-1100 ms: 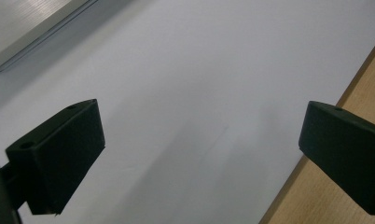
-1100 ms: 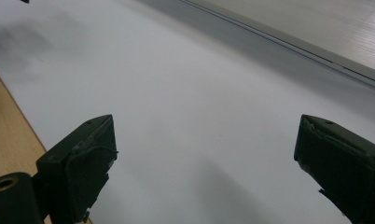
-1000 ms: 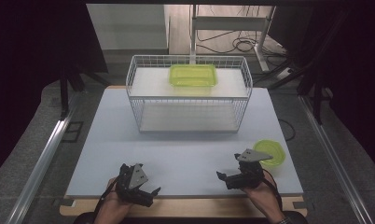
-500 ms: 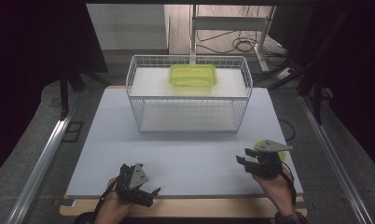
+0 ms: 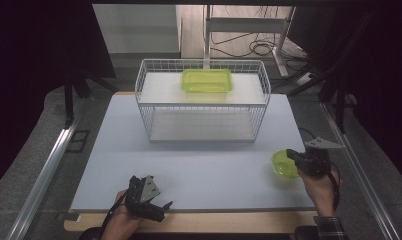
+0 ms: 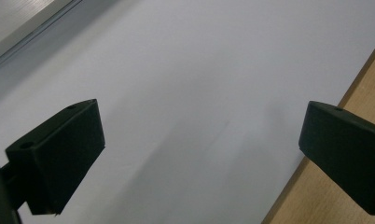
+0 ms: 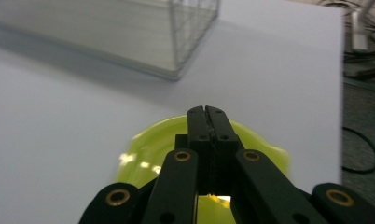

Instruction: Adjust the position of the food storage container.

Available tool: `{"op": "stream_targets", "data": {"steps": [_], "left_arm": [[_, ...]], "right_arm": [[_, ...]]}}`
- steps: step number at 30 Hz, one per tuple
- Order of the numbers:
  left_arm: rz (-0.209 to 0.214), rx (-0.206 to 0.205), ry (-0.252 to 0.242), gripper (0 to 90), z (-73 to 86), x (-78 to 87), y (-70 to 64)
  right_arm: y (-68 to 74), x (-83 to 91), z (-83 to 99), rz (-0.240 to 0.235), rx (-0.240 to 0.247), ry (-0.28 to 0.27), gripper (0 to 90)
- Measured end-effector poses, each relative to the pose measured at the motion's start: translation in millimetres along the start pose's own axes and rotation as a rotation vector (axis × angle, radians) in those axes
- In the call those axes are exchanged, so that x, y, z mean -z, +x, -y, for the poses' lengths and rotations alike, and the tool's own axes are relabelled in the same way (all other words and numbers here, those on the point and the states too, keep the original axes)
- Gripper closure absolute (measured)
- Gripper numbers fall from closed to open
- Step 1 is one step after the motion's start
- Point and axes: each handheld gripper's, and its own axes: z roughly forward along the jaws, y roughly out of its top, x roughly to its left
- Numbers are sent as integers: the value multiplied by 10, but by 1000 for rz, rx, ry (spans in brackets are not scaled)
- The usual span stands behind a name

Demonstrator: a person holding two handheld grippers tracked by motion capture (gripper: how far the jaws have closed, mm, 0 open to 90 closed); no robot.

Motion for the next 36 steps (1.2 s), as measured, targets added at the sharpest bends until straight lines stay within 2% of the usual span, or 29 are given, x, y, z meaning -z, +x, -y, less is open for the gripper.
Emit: {"op": "stream_targets", "data": {"steps": [4, 5, 6, 8, 18, 27, 28, 31, 36], "left_arm": [[-1, -2, 2, 0, 1, -1, 0], [-1, -2, 2, 0, 1, -1, 0], [-1, -2, 1, 0, 1, 0, 0], [-1, -2, 1, 0, 1, -1, 0], [0, -14, 11, 0, 2, -9, -12], [-2, -21, 19, 0, 2, -16, -19], [-2, -21, 19, 0, 2, -16, -19], [-2, -22, 20, 0, 2, -16, -19], [-1, -24, 21, 0, 3, -18, -23]], "right_arm": [[-165, -9, 5, 55, -28, 1, 891], [-165, -9, 5, 55, -28, 1, 891], [-245, -16, 40, 81, -46, 11, 890], [-292, -21, 73, 96, -52, 23, 890], [-397, -64, 179, 148, -58, 66, 890], [-392, -82, 208, 131, -67, 83, 889], [-360, -106, 216, 112, -65, 90, 890], [-319, -119, 210, 103, -56, 95, 889], [-181, -154, 191, 62, -29, 107, 889]]}}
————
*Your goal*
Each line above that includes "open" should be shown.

*Written answer*
- Gripper numbers fall from closed to open
Demonstrator: a person holding two handheld grippers tracked by motion capture (gripper: how far the jaws have closed, mm, 0 open to 90 closed); no robot.
Motion for the next 36 steps (1.2 s), as measured, targets added at the sharpest bends until straight lines stay within 2% of the usual span, or 29 are given, x, y, z meaning -z, +x, -y, less is open for the gripper.

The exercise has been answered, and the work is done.